BIND DNS query log shipping into a MySQL database

BIND DNS query log shipping into a MySQL database

Yay!, I’ve been wanting to do this for a while! Here it goes:-

Documented herein is a method for shipping BIND DNS query logs into a MySQL database and then reporting upon them!
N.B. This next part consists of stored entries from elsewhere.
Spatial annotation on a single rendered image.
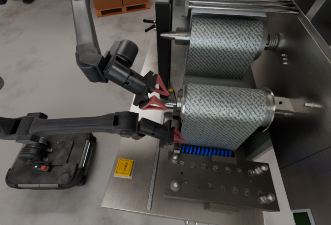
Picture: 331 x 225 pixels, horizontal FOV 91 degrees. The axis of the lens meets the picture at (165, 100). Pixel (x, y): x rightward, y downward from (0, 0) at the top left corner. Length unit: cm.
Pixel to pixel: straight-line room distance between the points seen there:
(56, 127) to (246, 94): 64
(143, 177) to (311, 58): 74
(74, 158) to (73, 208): 44
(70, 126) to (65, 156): 109
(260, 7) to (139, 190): 84
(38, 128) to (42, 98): 194
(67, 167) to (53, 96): 121
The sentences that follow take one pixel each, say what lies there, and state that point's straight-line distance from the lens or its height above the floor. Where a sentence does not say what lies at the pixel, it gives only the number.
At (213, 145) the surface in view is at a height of 105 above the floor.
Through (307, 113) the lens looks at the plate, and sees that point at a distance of 58.
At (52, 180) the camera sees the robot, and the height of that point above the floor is 24.
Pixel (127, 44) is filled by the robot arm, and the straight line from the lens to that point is 49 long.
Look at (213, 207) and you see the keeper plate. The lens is 70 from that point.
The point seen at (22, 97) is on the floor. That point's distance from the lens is 284.
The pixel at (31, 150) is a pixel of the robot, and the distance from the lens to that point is 173.
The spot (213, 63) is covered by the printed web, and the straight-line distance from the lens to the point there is 67.
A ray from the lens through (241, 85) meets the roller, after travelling 68.
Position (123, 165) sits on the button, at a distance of 82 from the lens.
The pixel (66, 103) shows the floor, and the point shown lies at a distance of 244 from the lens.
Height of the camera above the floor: 170
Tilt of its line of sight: 54 degrees down
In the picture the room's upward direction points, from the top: straight up
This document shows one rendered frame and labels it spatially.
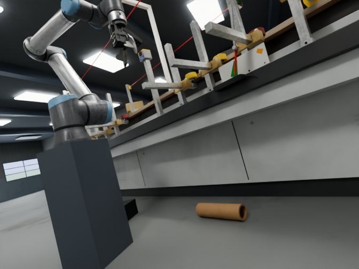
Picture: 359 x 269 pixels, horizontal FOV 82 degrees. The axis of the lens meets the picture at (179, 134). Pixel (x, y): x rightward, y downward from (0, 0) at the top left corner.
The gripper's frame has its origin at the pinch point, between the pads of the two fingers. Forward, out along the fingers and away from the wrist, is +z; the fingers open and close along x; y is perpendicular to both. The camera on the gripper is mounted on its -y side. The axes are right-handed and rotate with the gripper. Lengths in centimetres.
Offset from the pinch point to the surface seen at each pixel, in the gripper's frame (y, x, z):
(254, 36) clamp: -39, 46, 9
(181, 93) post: -35.8, -9.2, 16.1
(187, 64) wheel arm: -17.0, 21.3, 11.4
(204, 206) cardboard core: -24, -3, 87
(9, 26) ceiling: 24, -348, -241
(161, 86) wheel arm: -17.3, -3.8, 12.5
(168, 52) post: -35.0, -10.1, -13.3
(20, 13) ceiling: 7, -305, -241
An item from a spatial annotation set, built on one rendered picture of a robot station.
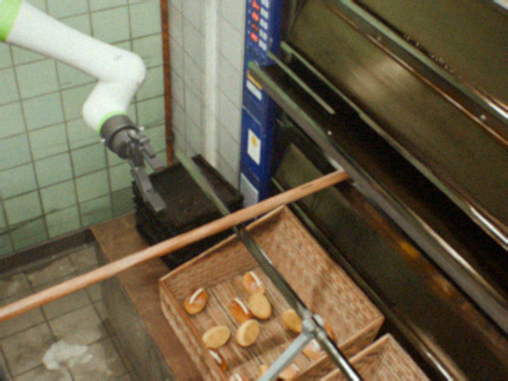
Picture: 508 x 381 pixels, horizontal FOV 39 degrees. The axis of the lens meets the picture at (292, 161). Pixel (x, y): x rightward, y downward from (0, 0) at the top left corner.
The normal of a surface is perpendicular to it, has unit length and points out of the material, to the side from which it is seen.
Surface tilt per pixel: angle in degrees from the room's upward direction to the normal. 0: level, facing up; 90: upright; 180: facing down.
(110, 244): 0
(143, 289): 0
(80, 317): 0
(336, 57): 70
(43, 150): 90
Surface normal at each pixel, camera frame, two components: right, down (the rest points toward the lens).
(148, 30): 0.54, 0.57
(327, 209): -0.76, 0.01
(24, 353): 0.07, -0.77
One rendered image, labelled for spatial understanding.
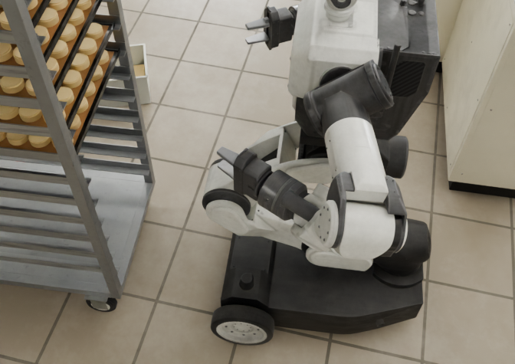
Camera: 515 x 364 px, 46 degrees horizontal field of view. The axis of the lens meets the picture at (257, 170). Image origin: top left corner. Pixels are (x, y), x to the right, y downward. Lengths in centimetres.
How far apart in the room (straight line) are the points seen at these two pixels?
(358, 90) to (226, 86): 167
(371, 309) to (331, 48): 97
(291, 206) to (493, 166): 127
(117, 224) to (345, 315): 83
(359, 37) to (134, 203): 118
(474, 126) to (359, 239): 127
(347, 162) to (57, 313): 140
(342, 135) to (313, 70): 23
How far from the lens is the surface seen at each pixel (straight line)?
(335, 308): 193
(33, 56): 124
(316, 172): 155
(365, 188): 98
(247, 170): 127
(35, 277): 209
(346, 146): 103
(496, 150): 229
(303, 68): 126
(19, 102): 140
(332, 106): 111
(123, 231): 212
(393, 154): 157
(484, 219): 245
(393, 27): 131
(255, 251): 198
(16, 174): 162
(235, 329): 198
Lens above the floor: 189
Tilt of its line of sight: 51 degrees down
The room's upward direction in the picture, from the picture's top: 2 degrees clockwise
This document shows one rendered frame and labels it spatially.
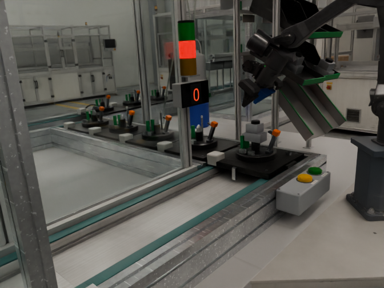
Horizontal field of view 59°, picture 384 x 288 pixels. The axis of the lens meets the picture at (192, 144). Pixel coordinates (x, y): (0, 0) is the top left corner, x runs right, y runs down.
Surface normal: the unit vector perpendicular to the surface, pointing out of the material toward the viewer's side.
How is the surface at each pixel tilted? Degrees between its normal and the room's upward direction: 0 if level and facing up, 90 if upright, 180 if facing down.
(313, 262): 0
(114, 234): 0
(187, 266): 90
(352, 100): 90
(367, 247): 0
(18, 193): 90
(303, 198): 90
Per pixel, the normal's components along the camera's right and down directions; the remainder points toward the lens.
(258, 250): -0.05, -0.96
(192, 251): 0.74, 0.15
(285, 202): -0.67, 0.24
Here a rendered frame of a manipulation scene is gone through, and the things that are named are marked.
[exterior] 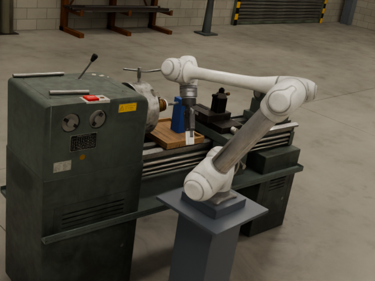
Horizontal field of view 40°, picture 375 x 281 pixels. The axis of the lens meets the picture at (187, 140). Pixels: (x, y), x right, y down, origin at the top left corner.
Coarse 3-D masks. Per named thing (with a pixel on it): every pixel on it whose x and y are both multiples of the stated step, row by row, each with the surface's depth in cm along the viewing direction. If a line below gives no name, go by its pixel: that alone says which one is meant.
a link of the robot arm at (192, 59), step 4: (184, 56) 256; (188, 56) 255; (192, 56) 256; (188, 60) 254; (192, 60) 255; (196, 64) 257; (192, 80) 253; (196, 80) 256; (180, 84) 256; (184, 84) 255; (188, 84) 254; (192, 84) 255; (196, 84) 257
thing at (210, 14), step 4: (208, 0) 1117; (212, 0) 1115; (208, 4) 1119; (212, 4) 1119; (208, 8) 1121; (212, 8) 1123; (208, 12) 1124; (212, 12) 1127; (208, 16) 1127; (204, 20) 1134; (208, 20) 1129; (204, 24) 1135; (208, 24) 1132; (204, 28) 1137; (208, 28) 1136; (196, 32) 1140; (200, 32) 1136; (204, 32) 1139; (208, 32) 1140; (212, 32) 1156
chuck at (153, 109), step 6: (138, 84) 294; (144, 84) 296; (144, 90) 291; (150, 90) 294; (150, 96) 292; (156, 96) 294; (150, 102) 290; (156, 102) 293; (150, 108) 290; (156, 108) 293; (150, 114) 291; (156, 114) 294; (150, 120) 293; (156, 120) 296
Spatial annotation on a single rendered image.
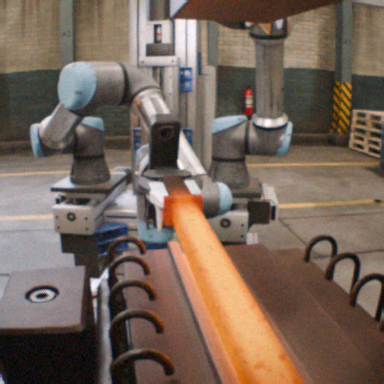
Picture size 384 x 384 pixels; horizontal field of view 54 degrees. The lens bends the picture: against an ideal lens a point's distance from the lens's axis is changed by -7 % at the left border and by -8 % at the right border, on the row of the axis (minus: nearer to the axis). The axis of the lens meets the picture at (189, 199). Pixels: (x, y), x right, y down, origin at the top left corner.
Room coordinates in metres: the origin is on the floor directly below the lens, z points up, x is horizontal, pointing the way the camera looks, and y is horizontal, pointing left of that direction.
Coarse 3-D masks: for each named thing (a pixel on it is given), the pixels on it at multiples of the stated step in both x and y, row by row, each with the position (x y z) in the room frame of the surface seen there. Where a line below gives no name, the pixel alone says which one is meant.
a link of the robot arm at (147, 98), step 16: (128, 64) 1.05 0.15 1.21; (144, 80) 1.03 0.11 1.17; (128, 96) 1.03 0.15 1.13; (144, 96) 1.01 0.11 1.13; (160, 96) 1.03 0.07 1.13; (144, 112) 0.99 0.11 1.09; (160, 112) 0.98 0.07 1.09; (192, 160) 0.89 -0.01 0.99; (208, 176) 0.88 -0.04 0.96; (208, 192) 0.83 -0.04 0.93; (224, 192) 0.85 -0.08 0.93; (208, 208) 0.82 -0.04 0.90; (224, 208) 0.84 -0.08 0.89
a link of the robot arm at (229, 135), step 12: (216, 120) 1.33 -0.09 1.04; (228, 120) 1.30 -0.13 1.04; (240, 120) 1.31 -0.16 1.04; (216, 132) 1.32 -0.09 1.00; (228, 132) 1.30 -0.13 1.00; (240, 132) 1.29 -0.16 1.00; (216, 144) 1.32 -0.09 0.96; (228, 144) 1.30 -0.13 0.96; (240, 144) 1.29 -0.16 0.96; (216, 156) 1.32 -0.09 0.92; (228, 156) 1.30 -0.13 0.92; (240, 156) 1.31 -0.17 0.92
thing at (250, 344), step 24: (168, 192) 0.49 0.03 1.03; (168, 216) 0.46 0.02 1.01; (192, 216) 0.42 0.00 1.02; (192, 240) 0.36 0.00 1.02; (216, 240) 0.36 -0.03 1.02; (192, 264) 0.33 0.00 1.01; (216, 264) 0.31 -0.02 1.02; (216, 288) 0.27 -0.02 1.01; (240, 288) 0.27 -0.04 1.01; (216, 312) 0.24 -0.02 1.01; (240, 312) 0.24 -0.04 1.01; (240, 336) 0.21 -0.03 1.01; (264, 336) 0.21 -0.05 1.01; (240, 360) 0.19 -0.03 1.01; (264, 360) 0.19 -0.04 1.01; (288, 360) 0.19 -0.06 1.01
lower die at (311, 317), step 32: (160, 256) 0.38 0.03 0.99; (256, 256) 0.38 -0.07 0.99; (288, 256) 0.40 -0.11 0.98; (128, 288) 0.31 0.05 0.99; (160, 288) 0.31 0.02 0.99; (192, 288) 0.30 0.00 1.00; (256, 288) 0.31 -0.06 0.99; (288, 288) 0.31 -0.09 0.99; (320, 288) 0.33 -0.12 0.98; (128, 320) 0.31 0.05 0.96; (192, 320) 0.26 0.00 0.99; (288, 320) 0.26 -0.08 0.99; (320, 320) 0.26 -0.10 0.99; (352, 320) 0.27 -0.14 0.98; (192, 352) 0.22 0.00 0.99; (224, 352) 0.21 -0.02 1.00; (288, 352) 0.21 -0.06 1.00; (320, 352) 0.22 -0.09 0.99; (352, 352) 0.21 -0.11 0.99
Note: SSH keys are used for all password-less log-ons to avoid prompt issues

BIND logging configuration

BIND named.conf query logging directive should be set to simple logging:-

logging{

  # Your other log directives here

  channel query_log {
    file "/var/log/query.log";
    severity info;
    print-time yes;
    print-severity yes;
    print-category yes;
  };

  category queries {
    query_log;
  };
};

The reason why a simple log is needed is because the built-in BIND log rotation only allows rotation granularity of 1 day if based on time, hence an external log rotation method is required for granularity of under 24 hours.

BIND query log rotation

My external BIND log rotation script is scheduled from within cron and it looks like this:-

#!/bin/bash
QLOG=/var/named/chroot/var/log/query.log
LOCK_FILE=/var/run/${0##*/}.lock

if [ -e $LOCK_FILE ]; then
  OLD_PID=`cat $LOCK_FILE`
  if [ ` ps -p $OLD_PID > /dev/null 2>&1 ` ]; then
    exit 0
  fi
fi
echo $$ > $LOCK_FILE

cat $QLOG > $QLOG.`date '+%Y%m%d%H%M%S'`
if [ $? -eq 0 ]; then
  > $QLOG
fi
service named reload

rm -f $LOCK_FILE

Place this in the crontab, working at between one and six hours, ensure it is not run on the hour or at the same time as other instances of this job on associated servers

make sure /var/named/chroot/var/log/old exists for file rotation, used in the data pump script later on.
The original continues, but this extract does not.